It rains half way into the race (30 min mark). The default strategy is RM > RM until it rains. But, there's a catch. If you want, you can go RS > RM, going balls out on the Softs, then saving a bit of fuel on the Mediums with lower map. This is because Beauvois is absolutely TERRIBLE at overtaking backmarkers and will lose a lot of time, so you can stretch the second stint without much problem.

Once it rains, switch to Wets, not Inters. AI will try Inters, but will have to change to Wets anyway. Track is undrivable on anything below Wets. Stay on Wets until well after the rain stops (once you see a fair bit of red on your Wet tires), then switch to Softs for the final stint around the 12 min mark, maybe even below.
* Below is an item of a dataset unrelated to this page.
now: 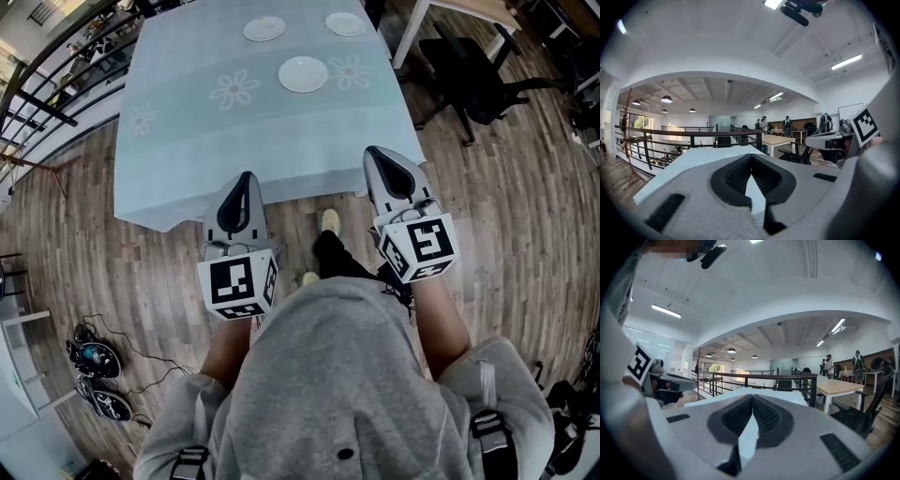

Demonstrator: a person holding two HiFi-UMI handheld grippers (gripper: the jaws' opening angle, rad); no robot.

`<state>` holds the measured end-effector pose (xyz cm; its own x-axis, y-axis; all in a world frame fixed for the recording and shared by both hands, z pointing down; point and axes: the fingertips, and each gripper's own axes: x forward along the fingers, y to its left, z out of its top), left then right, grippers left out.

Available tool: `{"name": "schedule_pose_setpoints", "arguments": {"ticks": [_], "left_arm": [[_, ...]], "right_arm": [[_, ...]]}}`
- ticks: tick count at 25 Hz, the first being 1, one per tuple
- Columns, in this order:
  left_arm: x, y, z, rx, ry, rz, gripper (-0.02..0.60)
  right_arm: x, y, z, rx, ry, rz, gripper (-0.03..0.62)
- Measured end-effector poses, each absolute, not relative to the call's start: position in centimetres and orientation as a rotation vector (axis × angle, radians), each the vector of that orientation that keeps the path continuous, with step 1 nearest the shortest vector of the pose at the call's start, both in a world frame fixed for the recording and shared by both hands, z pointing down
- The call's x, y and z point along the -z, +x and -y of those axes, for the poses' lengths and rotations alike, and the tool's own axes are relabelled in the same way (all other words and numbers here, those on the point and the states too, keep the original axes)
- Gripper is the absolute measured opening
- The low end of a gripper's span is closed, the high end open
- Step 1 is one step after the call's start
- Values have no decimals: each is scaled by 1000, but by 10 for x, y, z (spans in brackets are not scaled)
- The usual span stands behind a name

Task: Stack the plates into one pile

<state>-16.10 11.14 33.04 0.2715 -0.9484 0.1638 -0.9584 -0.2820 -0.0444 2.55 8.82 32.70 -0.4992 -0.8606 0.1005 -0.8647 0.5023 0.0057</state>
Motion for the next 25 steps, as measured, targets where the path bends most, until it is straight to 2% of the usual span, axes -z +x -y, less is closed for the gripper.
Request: {"name": "schedule_pose_setpoints", "arguments": {"ticks": [25], "left_arm": [[-339,-144,63,-377,2418,1853,12]], "right_arm": [[-346,49,82,-180,1485,2643,26]]}}
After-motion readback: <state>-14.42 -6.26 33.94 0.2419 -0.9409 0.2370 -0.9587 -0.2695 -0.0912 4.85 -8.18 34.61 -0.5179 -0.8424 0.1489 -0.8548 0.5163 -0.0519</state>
You'll be over 1 minute ahead of the AI at this point, because they switch to Inters before the Softs (they're dumb!).

Another possible strategy is to start on Hards with FM6, then only stop once it rains.
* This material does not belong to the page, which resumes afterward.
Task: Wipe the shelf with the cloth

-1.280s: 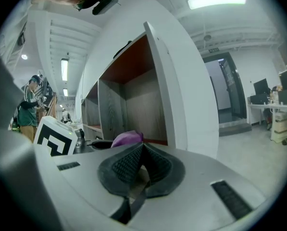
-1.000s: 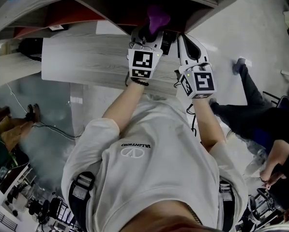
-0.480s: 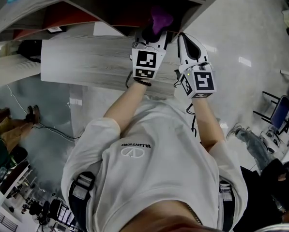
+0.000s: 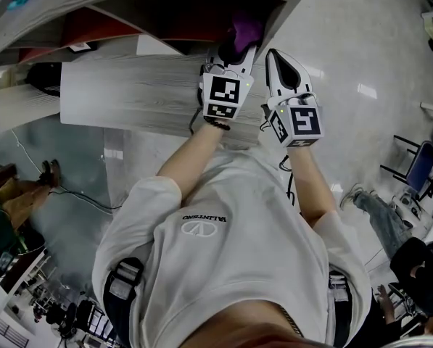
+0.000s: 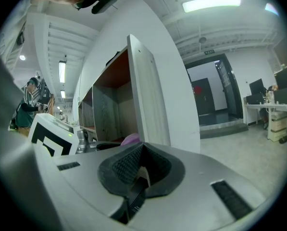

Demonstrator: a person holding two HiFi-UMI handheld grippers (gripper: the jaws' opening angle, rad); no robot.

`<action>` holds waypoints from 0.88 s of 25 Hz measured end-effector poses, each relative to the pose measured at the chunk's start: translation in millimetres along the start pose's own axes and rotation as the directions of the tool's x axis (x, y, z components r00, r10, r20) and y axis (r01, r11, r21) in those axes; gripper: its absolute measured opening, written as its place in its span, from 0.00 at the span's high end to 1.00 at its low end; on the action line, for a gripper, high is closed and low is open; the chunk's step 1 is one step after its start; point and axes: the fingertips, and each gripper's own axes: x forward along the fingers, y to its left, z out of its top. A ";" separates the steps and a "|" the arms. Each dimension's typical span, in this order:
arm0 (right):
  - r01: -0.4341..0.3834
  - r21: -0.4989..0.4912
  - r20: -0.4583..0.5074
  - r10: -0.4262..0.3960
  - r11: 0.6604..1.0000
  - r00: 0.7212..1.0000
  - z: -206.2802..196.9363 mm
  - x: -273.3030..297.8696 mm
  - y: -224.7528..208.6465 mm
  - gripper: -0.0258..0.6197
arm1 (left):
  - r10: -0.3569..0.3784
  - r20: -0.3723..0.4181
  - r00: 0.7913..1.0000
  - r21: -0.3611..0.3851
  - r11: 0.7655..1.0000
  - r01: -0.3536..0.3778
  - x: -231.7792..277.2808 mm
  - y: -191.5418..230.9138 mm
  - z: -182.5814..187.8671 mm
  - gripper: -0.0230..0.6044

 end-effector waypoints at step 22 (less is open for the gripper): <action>0.005 0.004 0.037 -0.005 1.000 0.999 12.8 -13.7 -4.4 0.96 | -0.030 0.041 0.999 0.051 0.998 0.028 -5.7 -14.5 26.8 0.80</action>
I used the Castrol Supra, which can't do a full stint on Mediums because there's not enough fuel. You're gonna have to run FM2 or 3 if going for the first strategy anyway. I did the second one so I could fully utilize the car's capabilities with the Softs.

Gallo is the main opponent. Beauvois stops too late and loses too much time on his Mediums when it starts raining.

tl;dr

RM (45 min) > RM (30 min) > W (12 min) > RS (end)

or

RS (48 min) > RM (30 min) > W (12 min) > RS (end)

or

RH (30 min) > W (12 min) > RS (end)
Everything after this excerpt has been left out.